Aim of the exercise ->
Return all entries word for word, but drop any images.

Provided records ->
=== Begin Enclosure ===
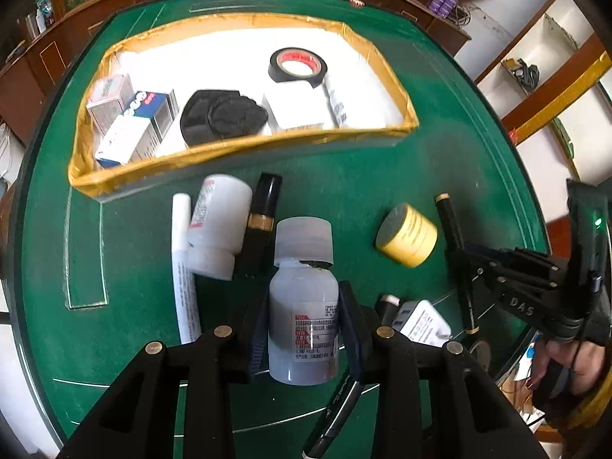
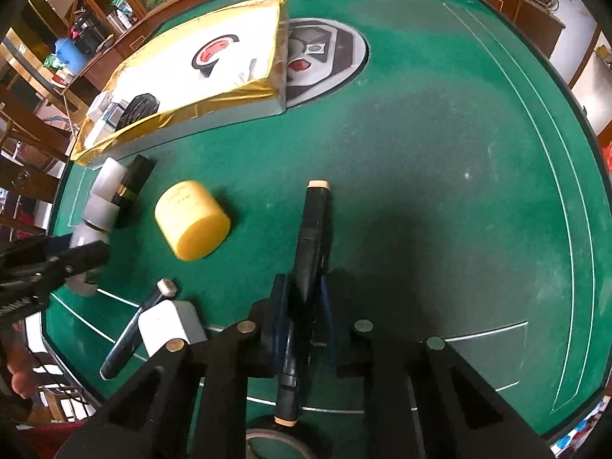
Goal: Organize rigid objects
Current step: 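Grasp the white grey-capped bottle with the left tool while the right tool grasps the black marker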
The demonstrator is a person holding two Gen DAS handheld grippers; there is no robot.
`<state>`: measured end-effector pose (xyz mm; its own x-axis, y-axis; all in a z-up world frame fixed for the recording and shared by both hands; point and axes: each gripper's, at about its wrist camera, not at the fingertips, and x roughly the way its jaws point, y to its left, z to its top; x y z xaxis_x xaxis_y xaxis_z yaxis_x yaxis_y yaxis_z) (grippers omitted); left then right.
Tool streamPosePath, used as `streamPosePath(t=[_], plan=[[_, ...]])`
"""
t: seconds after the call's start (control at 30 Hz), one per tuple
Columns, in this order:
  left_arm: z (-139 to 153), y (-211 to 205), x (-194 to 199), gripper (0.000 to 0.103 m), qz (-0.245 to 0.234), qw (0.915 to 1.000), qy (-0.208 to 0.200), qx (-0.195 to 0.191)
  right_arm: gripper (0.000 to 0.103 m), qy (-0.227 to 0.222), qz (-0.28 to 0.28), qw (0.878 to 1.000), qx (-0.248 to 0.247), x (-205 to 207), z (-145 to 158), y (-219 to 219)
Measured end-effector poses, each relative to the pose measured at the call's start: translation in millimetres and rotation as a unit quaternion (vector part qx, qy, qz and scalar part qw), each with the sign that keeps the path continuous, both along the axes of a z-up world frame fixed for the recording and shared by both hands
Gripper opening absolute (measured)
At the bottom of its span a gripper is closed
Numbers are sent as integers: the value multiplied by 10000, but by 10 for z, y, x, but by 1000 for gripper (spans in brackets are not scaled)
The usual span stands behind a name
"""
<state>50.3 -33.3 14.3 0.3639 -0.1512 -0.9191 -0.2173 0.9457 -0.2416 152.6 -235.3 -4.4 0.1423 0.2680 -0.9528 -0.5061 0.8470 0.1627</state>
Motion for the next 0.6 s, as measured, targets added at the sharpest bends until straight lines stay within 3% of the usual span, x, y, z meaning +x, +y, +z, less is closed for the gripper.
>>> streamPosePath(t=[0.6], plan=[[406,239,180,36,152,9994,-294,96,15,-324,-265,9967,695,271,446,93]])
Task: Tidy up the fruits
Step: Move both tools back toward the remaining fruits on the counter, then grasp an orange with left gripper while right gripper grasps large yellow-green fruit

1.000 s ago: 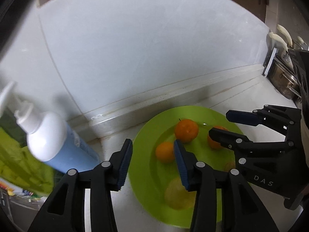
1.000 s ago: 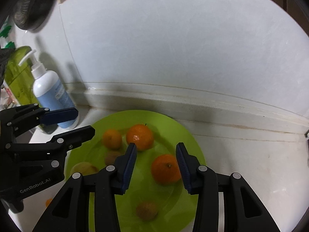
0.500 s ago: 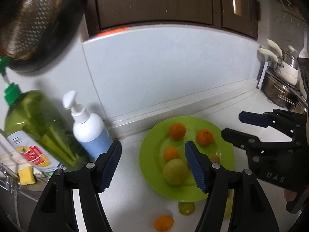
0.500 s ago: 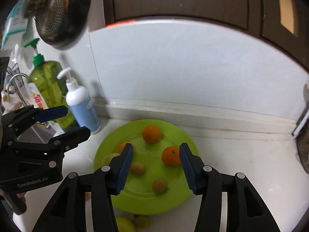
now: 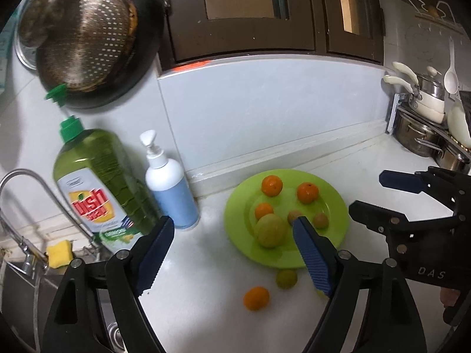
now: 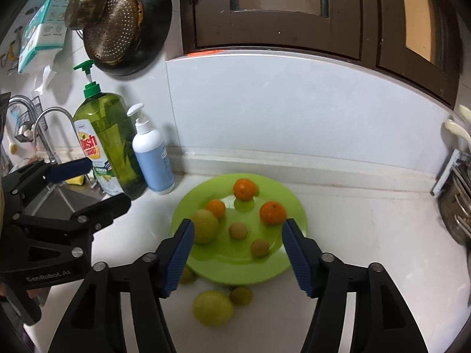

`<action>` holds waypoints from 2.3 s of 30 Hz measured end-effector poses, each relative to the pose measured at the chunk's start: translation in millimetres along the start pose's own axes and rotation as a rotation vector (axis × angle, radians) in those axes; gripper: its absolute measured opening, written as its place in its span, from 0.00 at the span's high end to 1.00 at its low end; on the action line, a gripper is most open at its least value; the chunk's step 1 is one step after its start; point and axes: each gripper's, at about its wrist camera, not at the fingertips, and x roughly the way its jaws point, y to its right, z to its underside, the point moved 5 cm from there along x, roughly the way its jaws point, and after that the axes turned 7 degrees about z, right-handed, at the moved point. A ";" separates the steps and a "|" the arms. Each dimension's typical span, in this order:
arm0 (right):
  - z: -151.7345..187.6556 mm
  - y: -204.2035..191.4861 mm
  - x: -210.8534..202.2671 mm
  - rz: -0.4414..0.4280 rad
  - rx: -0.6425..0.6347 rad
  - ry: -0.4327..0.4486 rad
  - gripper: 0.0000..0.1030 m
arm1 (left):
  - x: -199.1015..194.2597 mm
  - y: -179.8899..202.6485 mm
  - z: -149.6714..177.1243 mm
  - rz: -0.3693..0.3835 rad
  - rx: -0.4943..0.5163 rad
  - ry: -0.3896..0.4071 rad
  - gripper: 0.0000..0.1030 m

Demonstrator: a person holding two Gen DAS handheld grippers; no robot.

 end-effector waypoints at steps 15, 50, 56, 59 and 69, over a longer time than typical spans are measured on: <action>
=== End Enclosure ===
Response to this exercise ->
Goal: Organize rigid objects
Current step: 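Grasp the white grey-capped bottle with the left tool while the right tool grasps the black marker
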The demonstrator is a person holding two Gen DAS handheld grippers; there is no robot.
`<state>`: measured end-effector pose (xyz mm; its own x-axis, y-axis; all in a z-up world frame fixed for the recording and shared by both hands; point and axes: each gripper's, at about its wrist camera, not at the fingertips, and x roughly the way its jaws point, y to its left, z to its top; x y z xaxis_x xaxis_y xaxis_z yaxis_x yaxis_y yaxis_z) (grippers omitted); left then right.
Tool streamPosePath, used as `streamPosePath(t=[_], plan=[[_, ...]])`
"""
t: seconds after the call's start (control at 30 Hz), one per tuple
Columns, in this order:
  left_arm: z (-139 to 153), y (-211 to 205), x (-194 to 199), gripper (0.000 to 0.103 m), qz (-0.245 to 0.234), qw (0.915 to 1.000), qy (-0.208 to 0.200), qx (-0.195 to 0.191)
  right_arm: gripper (0.000 to 0.103 m), qy (-0.227 to 0.222), qz (-0.28 to 0.28), qw (0.878 to 1.000), qx (-0.248 to 0.247), x (-205 to 207), z (-145 to 158), y (-219 to 219)
Measured end-effector poses, each relative to the pose measured at the call's start: translation in millimetres and rotation as a unit quaternion (vector part qx, qy, qz and scalar part qw), each with the sign that keeps the path continuous, both along the axes of a z-up world frame fixed for the recording and shared by both hands
Gripper opening absolute (measured)
At the bottom of its span a gripper is closed
Numbers are sent as integers: the value multiplied by 10000, but by 10 for z, y, x, but by 1000 for gripper (spans in brackets are not scaled)
The usual span stands behind a name
"""
<state>50.3 -33.3 14.3 0.3639 -0.1512 -0.9191 -0.2173 0.9457 -0.2416 152.6 -235.3 -4.4 0.1423 0.2680 -0.9528 -0.5061 0.8470 0.1627</state>
Motion for the next 0.6 s, as measured, targets added at the sharpest bends until straight lines stay within 3% of the usual span, x, y, z meaning +x, +y, +z, less is closed for the gripper.
>>> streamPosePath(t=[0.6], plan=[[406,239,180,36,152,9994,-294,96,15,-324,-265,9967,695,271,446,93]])
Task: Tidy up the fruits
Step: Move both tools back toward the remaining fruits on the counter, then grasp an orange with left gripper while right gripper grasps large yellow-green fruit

1.000 s ago: 
1.000 s ago: 
0.500 s ago: 
0.500 s ago: 
now: 
now: 

`<action>` holds waypoints from 2.3 s of 30 Hz measured end-effector poses, each relative to the pose measured at the chunk's start: translation in millimetres along the start pose's own axes and rotation as a rotation vector (axis × angle, radians) in those axes; gripper: its absolute measured opening, written as its place in its span, from 0.00 at the span's high end to 1.00 at its low end; on the action line, a gripper is most open at its least value; the chunk's step 1 is one step after its start; point and axes: each gripper's, at about its wrist camera, not at the fingertips, and x roughly the way its jaws point, y to its right, z to its underside, the point moved 5 cm from there along x, roughly the way its jaws point, and after that the axes turned 7 degrees about z, right-handed, at the moved point. A ";" separates the steps and a "|" the arms. Each dimension's typical span, in this order:
arm0 (right):
  - z: -151.7345..187.6556 mm
  - y: -204.2035..191.4861 mm
  - x: -210.8534..202.2671 mm
  - rz: -0.4414..0.4280 rad
  - rx: -0.6425..0.6347 rad
  - ry: -0.4327..0.4486 rad
  - gripper: 0.0000..0.1030 m
arm1 (left):
  - x: -199.1015..194.2597 mm
  - y: -179.8899..202.6485 mm
  - z: -149.6714..177.1243 mm
  - rz: -0.3693..0.3835 rad
  - rx: -0.4943..0.5163 rad
  - ry: -0.3896..0.4071 rad
  - gripper: 0.0000..0.1030 m

Demonstrator: a person holding two Gen DAS handheld grippers; no robot.

 end-effector waypoints at steps 15, 50, 56, 59 and 69, over a longer time than typical spans are measured on: <action>

The requested output is complete.